**What is required:** Return all the data exactly, keeping the pictures out.

**Dataset items:**
★ ★ ★

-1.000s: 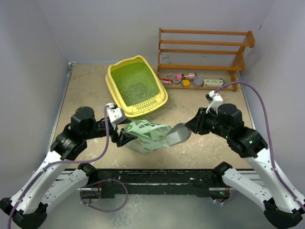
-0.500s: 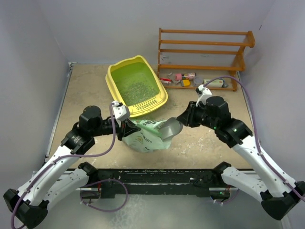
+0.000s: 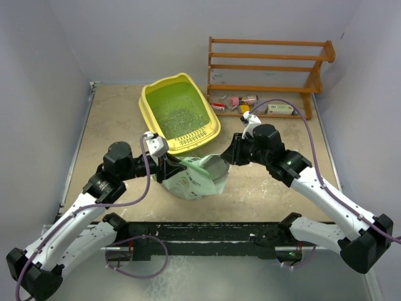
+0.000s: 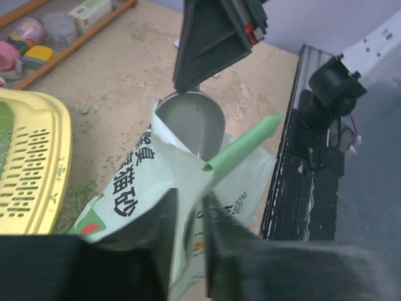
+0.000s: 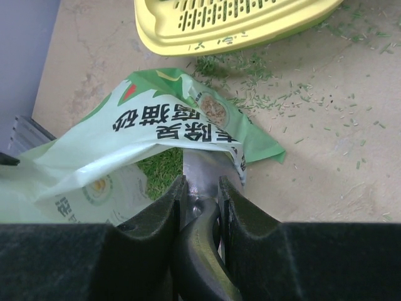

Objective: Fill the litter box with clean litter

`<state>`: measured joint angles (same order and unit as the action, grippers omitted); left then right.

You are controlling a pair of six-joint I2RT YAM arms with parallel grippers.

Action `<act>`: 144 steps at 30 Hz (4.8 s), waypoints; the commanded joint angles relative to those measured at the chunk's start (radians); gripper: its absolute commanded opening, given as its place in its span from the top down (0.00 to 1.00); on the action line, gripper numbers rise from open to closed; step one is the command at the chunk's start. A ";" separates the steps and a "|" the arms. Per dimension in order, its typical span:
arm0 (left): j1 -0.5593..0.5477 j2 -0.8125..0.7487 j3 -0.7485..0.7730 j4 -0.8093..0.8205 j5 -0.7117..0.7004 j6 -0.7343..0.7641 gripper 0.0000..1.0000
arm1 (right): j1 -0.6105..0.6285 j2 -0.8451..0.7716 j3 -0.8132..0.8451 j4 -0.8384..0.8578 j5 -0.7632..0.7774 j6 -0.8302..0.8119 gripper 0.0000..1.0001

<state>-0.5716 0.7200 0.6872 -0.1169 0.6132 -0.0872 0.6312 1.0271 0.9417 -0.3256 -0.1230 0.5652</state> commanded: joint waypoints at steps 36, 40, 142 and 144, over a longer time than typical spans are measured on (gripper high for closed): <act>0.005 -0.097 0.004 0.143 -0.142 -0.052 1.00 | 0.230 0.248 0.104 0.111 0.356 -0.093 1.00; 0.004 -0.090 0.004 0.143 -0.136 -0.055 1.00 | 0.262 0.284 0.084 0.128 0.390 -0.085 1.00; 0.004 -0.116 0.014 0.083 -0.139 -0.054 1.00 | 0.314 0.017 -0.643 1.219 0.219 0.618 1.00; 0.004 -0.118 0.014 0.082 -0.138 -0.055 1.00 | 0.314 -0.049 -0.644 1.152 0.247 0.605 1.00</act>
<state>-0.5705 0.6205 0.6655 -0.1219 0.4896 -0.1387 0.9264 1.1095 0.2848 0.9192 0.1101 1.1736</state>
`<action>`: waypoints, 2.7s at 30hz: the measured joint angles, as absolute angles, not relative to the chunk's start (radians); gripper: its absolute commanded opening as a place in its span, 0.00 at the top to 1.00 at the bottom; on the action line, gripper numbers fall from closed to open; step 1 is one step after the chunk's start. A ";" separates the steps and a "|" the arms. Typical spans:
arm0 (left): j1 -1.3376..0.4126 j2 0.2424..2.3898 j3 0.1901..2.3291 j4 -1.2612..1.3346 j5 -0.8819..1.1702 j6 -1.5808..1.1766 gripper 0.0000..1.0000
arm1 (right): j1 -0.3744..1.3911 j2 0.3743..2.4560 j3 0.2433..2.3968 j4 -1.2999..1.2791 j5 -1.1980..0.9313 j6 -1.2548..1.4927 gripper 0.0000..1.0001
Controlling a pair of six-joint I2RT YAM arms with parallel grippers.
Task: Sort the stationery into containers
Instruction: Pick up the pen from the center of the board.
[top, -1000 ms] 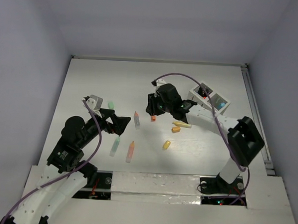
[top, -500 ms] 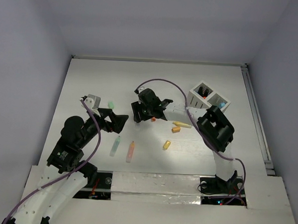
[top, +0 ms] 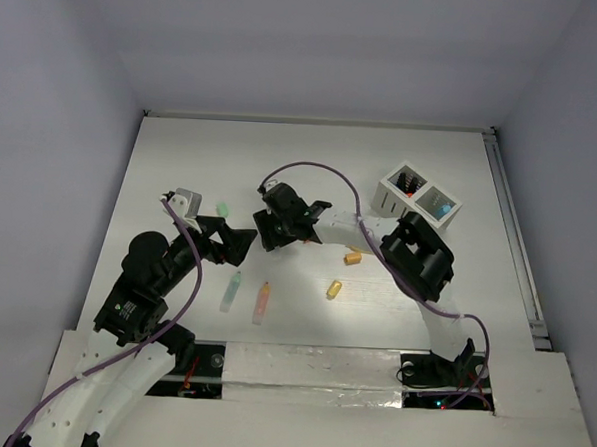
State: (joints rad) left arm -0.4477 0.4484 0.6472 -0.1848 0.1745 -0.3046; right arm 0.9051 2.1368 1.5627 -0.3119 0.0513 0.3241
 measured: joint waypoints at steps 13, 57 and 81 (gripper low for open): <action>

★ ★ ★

**Answer to this exercise:**
-1.000s: 
-0.500s: 
+0.000s: 
+0.000s: 
+0.000s: 

Objective: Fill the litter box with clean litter

`<state>`: measured joint angles (same order and unit as the action, grippers omitted); left then right.

You are controlling a pair of six-joint I2RT YAM arms with parallel grippers.

Action `<act>`: 144 steps at 30 Hz (4.8 s), waypoints; the commanded joint angles relative to those measured at the chunk's start (radians); gripper: its absolute commanded opening, given as its place in its span from the top down (0.00 to 1.00); on the action line, gripper numbers rise from open to closed; step one is the command at the chunk's start. A ";" separates the steps and a "|" the arms. Per dimension in order, its typical span:
arm0 (left): j1 -0.5593..0.5477 j2 -0.8125..0.7487 j3 -0.7485..0.7730 j4 -0.8093..0.8205 j5 -0.7117..0.7004 j6 -0.7343..0.7641 gripper 0.0000..1.0000
arm1 (right): j1 -0.6105..0.6285 j2 -0.8451..0.7716 j3 -0.8132..0.8451 j4 -0.8384..0.8578 j5 -0.7632..0.7774 j6 -0.8302..0.8119 gripper 0.0000..1.0001

<state>-0.5716 0.7200 0.6872 -0.1169 0.6132 -0.0872 0.6312 1.0271 0.9417 -0.3256 -0.1230 0.5652</state> commanded: joint waypoints at steps 36, 40, 142 and 144, over a longer time than typical spans are measured on (gripper high for closed): <act>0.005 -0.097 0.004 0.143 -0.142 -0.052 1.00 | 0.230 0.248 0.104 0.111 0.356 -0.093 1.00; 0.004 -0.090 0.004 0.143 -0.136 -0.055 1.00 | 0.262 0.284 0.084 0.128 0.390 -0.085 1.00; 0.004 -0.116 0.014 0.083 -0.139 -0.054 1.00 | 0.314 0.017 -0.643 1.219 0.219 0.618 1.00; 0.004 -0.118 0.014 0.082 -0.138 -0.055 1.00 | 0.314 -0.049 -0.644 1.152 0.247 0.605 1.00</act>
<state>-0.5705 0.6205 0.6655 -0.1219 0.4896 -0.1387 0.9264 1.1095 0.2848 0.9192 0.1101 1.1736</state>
`<action>`: waypoints, 2.7s at 30hz: the measured joint angles, as absolute angles, not relative to the chunk's start (radians); gripper: its absolute commanded opening as a place in its span, 0.00 at the top to 1.00 at the bottom; on the action line, gripper numbers fall from closed to open; step 1 is one step after the chunk's start. A ";" separates the steps and a "|" the arms. Typical spans:
arm0 (left): j1 -1.3376..0.4126 j2 0.2424..2.3898 j3 0.1901..2.3291 j4 -1.2612..1.3346 j5 -0.8819..1.1702 j6 -1.5808..1.1766 gripper 0.0000..1.0000
arm1 (right): j1 -0.3744..1.3911 j2 0.3743..2.4560 j3 0.2433..2.3968 j4 -1.2999..1.2791 j5 -1.1980..0.9313 j6 -1.2548..1.4927 gripper 0.0000..1.0001
Controlling a pair of six-joint I2RT YAM arms with parallel grippers.
Task: Sort the stationery into containers
Instruction: Pick up the pen from the center of the board.
[top, -1000 ms] 
[top, -500 ms] 
[top, +0 ms] 
State: (joints rad) left arm -0.4477 0.4484 0.6472 -0.1848 0.1745 -0.3046; right arm 0.9051 2.1368 1.5627 -0.3119 0.0513 0.3241
 measured: joint waypoints at steps 13, 57 and 81 (gripper low for open): <action>

There's no more to this exercise.